Никогда не забуду: стремительно падающий в пике самолет, вспыхивающие точки изрыгающих огонь пулемётов, а через мгновение рядом — фонтанчики взвихренного, вспоротого снега. И над всем этим — жуткий рев выходящего из пике самолета.

Остатки наших эскадронов, смешавшись, предприняли попытку вырваться из-под огня по лесистой лощине, идущей к Донцу…

15 марта наши части вынуждены были оставить Харьков.

Полк был сильно потрепан. В эскадронах и людей, и лошадей, или, как принято было говорить, «людского и конского состава», и пятой части не осталось. Да и усталость после напряженных боев в прошедшие три месяца давала себя знать.

В середине апреля полк получил приказ сосредоточиться в районе Дрязги Липецкой области, между Воронежем и Мичуринском, километрах в двадцати от небольшого городка под названием Грязи.

Расквартировались на опушке леса. Казаки — в палатках. Неподалеку от опушки, в лесу, нашли мы довольно большой, разделенный на две половины дом. Жили там лесник-старик, его жена и дочь. Трех сыновей старики проводили на фронт. На двух уже похоронки получили. Мы с Ефимом Ароновым подошли к хозяину, спросили, можно ли у него поселиться.

— Отчего же нет? Поживите. И нам со старухой веселен будет. Только дочку с собой не сманите. А то я вас, казаков, знаю.

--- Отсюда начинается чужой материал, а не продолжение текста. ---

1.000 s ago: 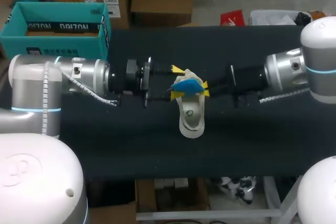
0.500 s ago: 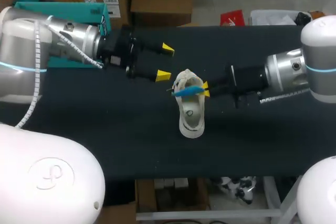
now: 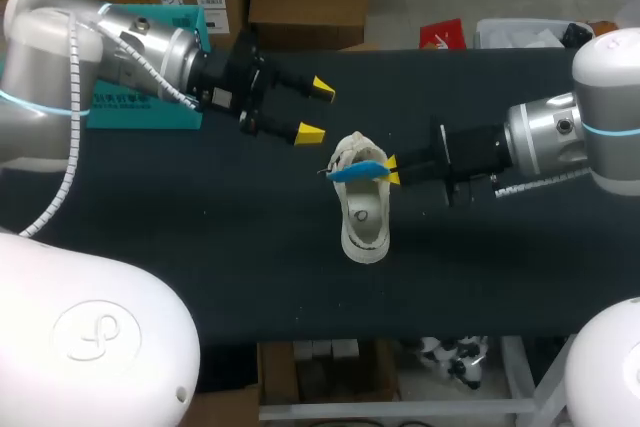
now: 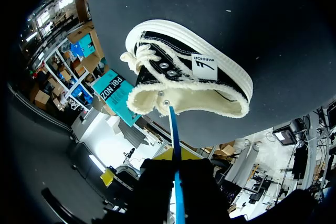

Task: Open the shoe tongue, take the insole out of the shoe, put the insole back into the shoe, and pack the shoe into the shoebox

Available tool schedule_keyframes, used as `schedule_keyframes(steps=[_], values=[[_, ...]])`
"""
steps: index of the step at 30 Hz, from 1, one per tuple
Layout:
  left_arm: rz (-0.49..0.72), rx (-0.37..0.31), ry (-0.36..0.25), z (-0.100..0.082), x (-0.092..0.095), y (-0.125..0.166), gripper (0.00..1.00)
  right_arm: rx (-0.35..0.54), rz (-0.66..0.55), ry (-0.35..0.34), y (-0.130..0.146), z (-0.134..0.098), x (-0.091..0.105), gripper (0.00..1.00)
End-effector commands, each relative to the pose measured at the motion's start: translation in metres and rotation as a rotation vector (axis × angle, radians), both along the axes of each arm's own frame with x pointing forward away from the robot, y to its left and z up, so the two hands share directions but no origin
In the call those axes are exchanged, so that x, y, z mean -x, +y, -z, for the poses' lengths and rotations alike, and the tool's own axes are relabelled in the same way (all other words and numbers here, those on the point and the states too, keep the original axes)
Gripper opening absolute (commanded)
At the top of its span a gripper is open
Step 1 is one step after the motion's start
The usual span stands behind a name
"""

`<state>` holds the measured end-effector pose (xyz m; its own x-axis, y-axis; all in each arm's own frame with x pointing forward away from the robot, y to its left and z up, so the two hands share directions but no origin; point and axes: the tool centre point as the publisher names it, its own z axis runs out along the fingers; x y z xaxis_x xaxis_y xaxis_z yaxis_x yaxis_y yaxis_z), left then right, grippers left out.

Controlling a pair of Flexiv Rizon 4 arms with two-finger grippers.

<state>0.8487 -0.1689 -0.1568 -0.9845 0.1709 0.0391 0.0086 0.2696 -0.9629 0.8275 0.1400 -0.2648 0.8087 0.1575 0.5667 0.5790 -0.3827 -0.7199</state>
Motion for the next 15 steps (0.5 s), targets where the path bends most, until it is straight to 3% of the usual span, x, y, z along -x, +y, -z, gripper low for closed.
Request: schedule_keyframes(steps=[1, 4, 6, 8, 9, 11, 15], values=[[0.153, -0.003, -0.067, -0.001, 0.003, -0.011, 1.00, -0.004, -0.002, 0.000, -0.002, 0.000, 0.001, 0.00], [0.320, 0.007, -0.141, -0.004, 0.002, -0.008, 1.00, -0.047, -0.040, 0.010, -0.006, -0.002, 0.001, 0.00], [0.436, 0.010, -0.181, -0.004, -0.002, -0.002, 1.00, -0.034, -0.050, 0.063, -0.008, -0.003, 0.003, 0.00], [0.481, -0.004, -0.217, -0.006, -0.011, 0.002, 1.00, -0.067, -0.076, 0.077, -0.009, -0.004, 0.004, 0.00], [0.494, -0.004, -0.210, -0.007, -0.015, 0.006, 1.00, -0.052, -0.080, 0.125, -0.010, -0.003, 0.004, 0.00], [0.535, -0.021, -0.267, -0.007, -0.021, 0.011, 1.00, -0.069, -0.103, 0.125, -0.009, -0.003, 0.005, 0.00], [0.624, -0.039, -0.307, -0.006, -0.027, 0.022, 1.00, -0.047, -0.107, 0.158, -0.008, -0.003, 0.008, 0.00]])
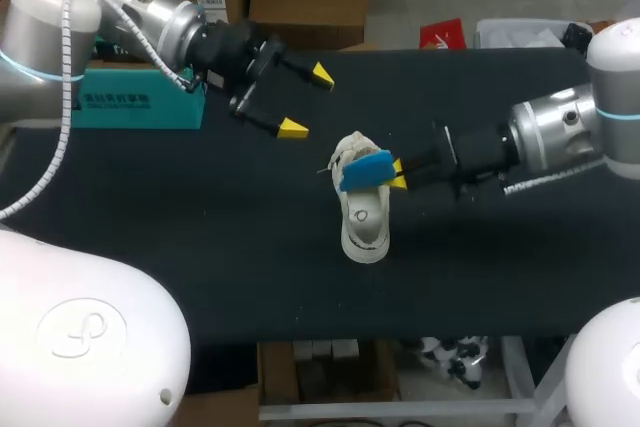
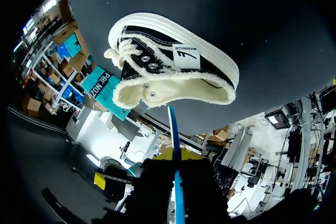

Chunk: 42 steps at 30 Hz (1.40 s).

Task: Open the shoe tongue, take the insole out of the shoe, put the insole back into the shoe, and pack the shoe into the shoebox

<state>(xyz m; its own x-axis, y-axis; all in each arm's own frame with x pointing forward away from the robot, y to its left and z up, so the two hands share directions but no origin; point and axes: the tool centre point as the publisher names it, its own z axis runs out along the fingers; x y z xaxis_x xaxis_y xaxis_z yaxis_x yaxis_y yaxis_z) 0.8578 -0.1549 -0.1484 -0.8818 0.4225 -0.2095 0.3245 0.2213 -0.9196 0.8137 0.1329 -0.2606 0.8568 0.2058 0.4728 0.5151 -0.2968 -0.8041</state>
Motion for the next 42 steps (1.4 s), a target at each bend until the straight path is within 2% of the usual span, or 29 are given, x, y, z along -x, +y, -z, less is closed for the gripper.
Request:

У вас это ловко получается.

Там и устроились. В одной половине Ефим со своей санчастью, в другой я с дядей Колей…

Мы рвемся на запад

Наш полк стал получать пополнение. Новые люди — кто они, откуда? Обстрелянные или новички? Хорошо, если воевавшие, из раненых, а если «зелень» — к ним еще присматривайся и присматривайся. Ведь не к параду готовимся. Дадут немного отдохнуть — и снова в бой.